I went out to local community events with a focus on software and networked
with other developers. Word got out that I (a student at the time) was a
competent developer with open source experience. When I graduated, a few of my
new developer friends tried to recruit me.

I took a job at a local startup as a software developer. I was going to build
a new product, though the tech stack wasn't decided yet. Soon it was decided
to be Ruby on Rails. I worked through the Rails guide on building your own
blog, then continued to learn it on the job by doing a small project that
shipped. At that point I had enough experience to design the important project
and start building it.

It's worth noting that while learning Ruby/Rails, I completely surrounded
myself with resources. I would answer questions on StackOverflow, follow Rails
blogs, watch screencasts, hang out in the IRC channels, read and review Ruby
books, watch and learn from public projects on GitHub, etc.

------
cheepin
Cached version, because it's down for me:

[http://webcache.googleusercontent.com/search?q=cache:iG01hdg...](http://webcache.googleusercontent.com/search?q=cache:iG01hdgwv6kJ:www.jasonswett.net/how-
to-get-a-job-using-a-technology-you-dont-know/+&cd=1&hl=en&ct=clnk&gl=us)

------
fecak
If we're talking about full-time salaried jobs (and not just consulting gigs),
the easiest way of getting a job using a technology you don't know is to find
one of the many companies that value the overall engineering background over
things like syntax.

For many years I recruited for companies (mostly mid/large) that would only
hire engineers with a highly specific technical background - X years of this
language, Y years of this framework.

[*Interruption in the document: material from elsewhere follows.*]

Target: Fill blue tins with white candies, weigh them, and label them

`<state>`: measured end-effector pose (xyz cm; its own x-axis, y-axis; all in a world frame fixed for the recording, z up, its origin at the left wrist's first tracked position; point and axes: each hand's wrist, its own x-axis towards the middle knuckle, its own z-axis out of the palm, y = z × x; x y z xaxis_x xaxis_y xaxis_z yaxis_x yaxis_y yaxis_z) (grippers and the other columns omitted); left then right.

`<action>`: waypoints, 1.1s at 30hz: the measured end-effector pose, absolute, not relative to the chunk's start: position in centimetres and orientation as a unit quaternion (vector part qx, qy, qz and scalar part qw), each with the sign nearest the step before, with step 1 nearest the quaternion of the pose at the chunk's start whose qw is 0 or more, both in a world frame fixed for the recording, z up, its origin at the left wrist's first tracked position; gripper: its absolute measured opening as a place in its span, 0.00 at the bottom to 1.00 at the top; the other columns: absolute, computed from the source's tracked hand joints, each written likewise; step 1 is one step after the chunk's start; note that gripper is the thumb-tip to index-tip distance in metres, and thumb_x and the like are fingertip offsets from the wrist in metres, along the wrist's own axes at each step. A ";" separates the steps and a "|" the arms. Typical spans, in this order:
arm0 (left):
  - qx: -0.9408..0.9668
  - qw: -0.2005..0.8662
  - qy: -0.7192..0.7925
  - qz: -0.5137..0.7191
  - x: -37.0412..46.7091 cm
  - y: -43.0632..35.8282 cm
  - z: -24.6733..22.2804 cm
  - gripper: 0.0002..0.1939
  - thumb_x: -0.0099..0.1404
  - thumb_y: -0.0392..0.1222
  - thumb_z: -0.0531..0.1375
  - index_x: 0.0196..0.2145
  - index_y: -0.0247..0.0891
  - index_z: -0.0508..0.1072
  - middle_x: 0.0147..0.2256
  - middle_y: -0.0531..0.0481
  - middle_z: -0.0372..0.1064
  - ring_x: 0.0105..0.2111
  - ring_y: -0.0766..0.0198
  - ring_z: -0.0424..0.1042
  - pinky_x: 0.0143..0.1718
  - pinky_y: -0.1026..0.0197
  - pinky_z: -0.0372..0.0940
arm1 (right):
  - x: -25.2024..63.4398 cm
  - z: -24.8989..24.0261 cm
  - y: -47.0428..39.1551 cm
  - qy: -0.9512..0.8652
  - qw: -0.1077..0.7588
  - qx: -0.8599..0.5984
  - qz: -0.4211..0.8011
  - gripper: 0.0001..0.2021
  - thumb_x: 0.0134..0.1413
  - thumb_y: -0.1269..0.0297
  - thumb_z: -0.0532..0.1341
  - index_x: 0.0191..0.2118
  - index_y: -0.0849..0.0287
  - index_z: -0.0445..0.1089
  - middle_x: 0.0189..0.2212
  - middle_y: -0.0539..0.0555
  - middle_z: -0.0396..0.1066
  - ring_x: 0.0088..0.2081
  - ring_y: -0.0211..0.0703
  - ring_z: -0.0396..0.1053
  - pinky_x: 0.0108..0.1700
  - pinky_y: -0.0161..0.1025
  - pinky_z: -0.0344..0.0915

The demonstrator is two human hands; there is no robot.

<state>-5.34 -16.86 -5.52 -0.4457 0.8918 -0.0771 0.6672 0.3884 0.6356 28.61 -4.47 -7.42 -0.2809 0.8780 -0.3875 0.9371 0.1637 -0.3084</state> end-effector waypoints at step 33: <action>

Then I started working with smaller shops
that weren't nearly as concerned about the specific tools, but were more
focused on overall software development knowledge. I've placed Ruby devs into
Python shops and vice versa, Java devs into Scala and Clojure shops, etc.

This is not as easily done if you're looking for someone to hire you as an
independent consultant, but for perm hire it's now common.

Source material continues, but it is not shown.